▶ What is required
Only one portion of the data is to be written out: from the line bearing "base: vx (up" through the line bearing "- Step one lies". Write it exactly as it appears.

▶ Provided data

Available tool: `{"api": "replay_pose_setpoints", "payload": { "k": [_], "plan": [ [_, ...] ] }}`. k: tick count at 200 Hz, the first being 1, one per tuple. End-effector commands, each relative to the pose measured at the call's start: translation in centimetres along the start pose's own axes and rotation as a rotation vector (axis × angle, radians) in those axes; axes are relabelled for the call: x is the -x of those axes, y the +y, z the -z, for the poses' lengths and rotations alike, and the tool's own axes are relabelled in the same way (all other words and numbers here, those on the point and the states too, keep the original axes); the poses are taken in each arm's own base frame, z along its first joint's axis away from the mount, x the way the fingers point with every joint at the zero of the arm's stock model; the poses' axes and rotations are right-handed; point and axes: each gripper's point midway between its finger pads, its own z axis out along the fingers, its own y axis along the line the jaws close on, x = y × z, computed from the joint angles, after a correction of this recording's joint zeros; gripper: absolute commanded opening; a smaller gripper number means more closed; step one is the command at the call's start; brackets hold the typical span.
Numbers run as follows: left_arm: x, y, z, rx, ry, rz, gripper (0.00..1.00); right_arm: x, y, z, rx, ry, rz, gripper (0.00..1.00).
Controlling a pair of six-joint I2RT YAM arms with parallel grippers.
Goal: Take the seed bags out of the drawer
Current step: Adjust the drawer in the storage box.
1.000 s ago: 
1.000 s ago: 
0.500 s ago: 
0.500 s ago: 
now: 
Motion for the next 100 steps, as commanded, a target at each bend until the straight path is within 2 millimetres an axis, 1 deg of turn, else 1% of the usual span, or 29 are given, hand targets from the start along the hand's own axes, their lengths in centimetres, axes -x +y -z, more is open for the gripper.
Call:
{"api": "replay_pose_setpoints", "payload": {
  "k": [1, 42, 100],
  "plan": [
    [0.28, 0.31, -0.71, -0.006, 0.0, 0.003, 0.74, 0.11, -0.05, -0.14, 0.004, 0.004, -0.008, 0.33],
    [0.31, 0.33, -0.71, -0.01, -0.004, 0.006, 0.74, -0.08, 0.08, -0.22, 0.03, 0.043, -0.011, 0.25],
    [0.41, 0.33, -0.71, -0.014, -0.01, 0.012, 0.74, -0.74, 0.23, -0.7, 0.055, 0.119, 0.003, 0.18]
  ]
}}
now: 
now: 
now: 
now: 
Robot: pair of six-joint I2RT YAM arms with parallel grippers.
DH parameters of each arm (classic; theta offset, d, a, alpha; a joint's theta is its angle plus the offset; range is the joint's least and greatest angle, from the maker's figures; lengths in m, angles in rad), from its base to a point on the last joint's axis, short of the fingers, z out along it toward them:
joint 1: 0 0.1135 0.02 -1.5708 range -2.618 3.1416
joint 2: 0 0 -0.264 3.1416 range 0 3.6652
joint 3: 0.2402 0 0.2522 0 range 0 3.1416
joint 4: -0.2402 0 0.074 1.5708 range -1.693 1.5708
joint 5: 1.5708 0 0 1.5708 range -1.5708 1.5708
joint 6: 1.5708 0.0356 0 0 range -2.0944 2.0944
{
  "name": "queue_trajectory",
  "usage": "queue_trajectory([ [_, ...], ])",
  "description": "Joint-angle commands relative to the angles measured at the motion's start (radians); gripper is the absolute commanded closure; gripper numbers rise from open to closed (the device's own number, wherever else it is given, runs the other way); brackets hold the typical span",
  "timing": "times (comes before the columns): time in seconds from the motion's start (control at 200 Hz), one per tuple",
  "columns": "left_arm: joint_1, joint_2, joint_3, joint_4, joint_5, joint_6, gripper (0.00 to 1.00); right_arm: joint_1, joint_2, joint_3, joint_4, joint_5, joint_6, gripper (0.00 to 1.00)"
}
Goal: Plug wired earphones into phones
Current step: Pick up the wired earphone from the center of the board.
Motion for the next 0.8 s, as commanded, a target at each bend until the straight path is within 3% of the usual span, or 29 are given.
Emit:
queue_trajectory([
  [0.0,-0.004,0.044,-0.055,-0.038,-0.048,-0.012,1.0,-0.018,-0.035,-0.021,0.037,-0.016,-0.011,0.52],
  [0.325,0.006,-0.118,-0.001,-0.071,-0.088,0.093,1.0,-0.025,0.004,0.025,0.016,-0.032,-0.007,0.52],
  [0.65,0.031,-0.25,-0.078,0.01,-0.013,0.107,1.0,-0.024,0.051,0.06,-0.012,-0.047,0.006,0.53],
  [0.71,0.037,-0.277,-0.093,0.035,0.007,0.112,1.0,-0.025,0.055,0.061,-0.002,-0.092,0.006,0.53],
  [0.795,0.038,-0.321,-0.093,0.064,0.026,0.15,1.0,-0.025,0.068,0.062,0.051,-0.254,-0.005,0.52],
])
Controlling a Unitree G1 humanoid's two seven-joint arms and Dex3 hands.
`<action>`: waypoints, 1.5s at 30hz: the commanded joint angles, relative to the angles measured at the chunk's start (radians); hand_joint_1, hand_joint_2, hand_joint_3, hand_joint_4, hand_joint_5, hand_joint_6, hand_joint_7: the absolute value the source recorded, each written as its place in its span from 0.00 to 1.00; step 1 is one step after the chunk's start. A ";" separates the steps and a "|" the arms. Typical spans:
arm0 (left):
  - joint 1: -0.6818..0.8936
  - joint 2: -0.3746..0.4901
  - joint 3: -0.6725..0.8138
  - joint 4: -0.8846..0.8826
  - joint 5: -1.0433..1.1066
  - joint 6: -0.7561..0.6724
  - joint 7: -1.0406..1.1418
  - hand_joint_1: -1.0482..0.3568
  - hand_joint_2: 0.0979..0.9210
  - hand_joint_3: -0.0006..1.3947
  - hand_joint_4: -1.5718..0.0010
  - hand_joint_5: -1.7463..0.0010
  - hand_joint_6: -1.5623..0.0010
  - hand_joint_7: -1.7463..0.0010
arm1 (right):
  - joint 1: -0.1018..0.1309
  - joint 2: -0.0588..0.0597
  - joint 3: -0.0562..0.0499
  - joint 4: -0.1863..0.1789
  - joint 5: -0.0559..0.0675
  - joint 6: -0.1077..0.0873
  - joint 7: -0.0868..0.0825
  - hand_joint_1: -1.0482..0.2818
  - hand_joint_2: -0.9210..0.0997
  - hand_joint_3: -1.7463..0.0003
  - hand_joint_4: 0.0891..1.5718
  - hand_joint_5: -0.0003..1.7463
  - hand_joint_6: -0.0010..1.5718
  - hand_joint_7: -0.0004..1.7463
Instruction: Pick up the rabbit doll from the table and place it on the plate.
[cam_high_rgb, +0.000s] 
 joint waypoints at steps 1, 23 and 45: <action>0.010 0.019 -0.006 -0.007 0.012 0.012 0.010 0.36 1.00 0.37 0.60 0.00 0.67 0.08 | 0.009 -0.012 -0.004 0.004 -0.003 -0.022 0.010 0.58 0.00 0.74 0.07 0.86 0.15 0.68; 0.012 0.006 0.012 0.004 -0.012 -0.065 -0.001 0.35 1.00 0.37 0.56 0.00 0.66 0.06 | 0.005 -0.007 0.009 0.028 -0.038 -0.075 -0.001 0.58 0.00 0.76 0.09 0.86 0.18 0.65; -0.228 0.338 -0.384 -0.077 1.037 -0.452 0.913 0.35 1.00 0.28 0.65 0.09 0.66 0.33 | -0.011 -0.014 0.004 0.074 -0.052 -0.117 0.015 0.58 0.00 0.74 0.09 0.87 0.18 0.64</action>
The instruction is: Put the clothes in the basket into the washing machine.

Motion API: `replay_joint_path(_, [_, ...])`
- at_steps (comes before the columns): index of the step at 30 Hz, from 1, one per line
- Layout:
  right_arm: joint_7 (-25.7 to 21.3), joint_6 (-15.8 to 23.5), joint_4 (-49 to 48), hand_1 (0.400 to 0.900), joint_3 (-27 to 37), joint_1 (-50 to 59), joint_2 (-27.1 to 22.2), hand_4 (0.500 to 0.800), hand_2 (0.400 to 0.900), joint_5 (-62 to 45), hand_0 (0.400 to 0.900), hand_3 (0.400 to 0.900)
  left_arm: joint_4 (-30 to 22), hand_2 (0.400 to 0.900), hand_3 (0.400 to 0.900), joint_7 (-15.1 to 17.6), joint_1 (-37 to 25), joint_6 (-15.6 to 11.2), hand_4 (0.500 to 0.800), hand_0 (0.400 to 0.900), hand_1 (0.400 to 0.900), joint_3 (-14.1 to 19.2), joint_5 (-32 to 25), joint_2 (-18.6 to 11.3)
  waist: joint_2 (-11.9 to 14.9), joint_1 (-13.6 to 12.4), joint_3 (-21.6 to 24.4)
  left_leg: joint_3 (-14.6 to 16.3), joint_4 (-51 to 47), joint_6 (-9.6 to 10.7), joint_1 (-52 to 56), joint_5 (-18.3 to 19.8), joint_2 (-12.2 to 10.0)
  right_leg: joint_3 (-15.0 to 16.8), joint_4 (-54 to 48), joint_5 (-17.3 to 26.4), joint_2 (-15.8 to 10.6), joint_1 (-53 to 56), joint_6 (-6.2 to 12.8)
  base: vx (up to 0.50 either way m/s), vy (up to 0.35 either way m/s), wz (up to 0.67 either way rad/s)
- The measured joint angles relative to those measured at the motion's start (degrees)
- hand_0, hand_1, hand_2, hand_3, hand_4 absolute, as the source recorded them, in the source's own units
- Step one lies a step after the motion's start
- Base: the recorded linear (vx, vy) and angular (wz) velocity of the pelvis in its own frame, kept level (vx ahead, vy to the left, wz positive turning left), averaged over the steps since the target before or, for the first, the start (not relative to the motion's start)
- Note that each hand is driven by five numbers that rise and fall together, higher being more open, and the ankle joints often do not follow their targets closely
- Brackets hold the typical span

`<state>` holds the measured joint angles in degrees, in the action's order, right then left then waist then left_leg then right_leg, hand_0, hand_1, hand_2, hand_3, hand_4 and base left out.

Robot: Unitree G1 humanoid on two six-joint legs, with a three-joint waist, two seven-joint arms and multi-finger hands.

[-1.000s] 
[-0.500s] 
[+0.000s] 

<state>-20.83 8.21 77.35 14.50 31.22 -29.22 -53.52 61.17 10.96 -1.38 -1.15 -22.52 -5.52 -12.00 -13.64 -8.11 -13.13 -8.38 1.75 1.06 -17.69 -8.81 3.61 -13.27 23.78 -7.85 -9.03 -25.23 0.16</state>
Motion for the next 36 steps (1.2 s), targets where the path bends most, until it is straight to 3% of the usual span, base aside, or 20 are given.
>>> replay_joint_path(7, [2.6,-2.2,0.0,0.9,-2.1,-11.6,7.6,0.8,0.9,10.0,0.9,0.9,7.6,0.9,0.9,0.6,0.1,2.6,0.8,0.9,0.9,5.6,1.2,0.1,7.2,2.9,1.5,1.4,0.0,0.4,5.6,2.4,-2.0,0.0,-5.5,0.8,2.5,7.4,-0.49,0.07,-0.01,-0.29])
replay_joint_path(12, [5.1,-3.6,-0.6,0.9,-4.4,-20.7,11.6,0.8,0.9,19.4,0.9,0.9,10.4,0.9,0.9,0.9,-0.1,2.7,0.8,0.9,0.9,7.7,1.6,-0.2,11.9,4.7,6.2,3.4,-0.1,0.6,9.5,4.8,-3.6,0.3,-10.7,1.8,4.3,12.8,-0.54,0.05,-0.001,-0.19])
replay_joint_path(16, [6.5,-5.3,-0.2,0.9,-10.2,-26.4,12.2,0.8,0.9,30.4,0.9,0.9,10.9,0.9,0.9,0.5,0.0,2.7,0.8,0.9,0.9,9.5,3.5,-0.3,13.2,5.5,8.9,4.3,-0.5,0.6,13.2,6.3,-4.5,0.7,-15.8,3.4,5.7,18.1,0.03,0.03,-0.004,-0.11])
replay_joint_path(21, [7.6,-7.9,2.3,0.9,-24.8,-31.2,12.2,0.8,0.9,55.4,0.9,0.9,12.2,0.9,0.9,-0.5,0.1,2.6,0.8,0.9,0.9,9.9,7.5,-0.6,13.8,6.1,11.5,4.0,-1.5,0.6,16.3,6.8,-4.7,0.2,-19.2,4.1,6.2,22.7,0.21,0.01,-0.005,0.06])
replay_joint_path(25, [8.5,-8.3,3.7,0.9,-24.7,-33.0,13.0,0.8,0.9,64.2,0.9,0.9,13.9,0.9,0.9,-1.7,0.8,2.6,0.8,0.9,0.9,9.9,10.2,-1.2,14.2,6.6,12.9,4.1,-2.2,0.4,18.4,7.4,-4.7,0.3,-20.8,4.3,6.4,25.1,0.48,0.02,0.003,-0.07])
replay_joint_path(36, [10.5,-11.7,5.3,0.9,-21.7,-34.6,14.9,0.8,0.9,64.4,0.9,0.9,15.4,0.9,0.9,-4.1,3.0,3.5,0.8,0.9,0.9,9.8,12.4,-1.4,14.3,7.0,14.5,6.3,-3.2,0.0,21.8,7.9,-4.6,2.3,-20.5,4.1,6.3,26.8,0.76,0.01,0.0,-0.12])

▶ Solution to this exercise
  base: vx (up to 0.50 either way m/s), vy (up to 0.35 either way m/s), wz (up to 0.67 either way rad/s)
- The measured joint angles relative to those measured at the motion's start (degrees)
- hand_0, hand_1, hand_2, hand_3, hand_4 absolute, as the source recorded them, in the source's own units
- Step one lies a step after the motion's start

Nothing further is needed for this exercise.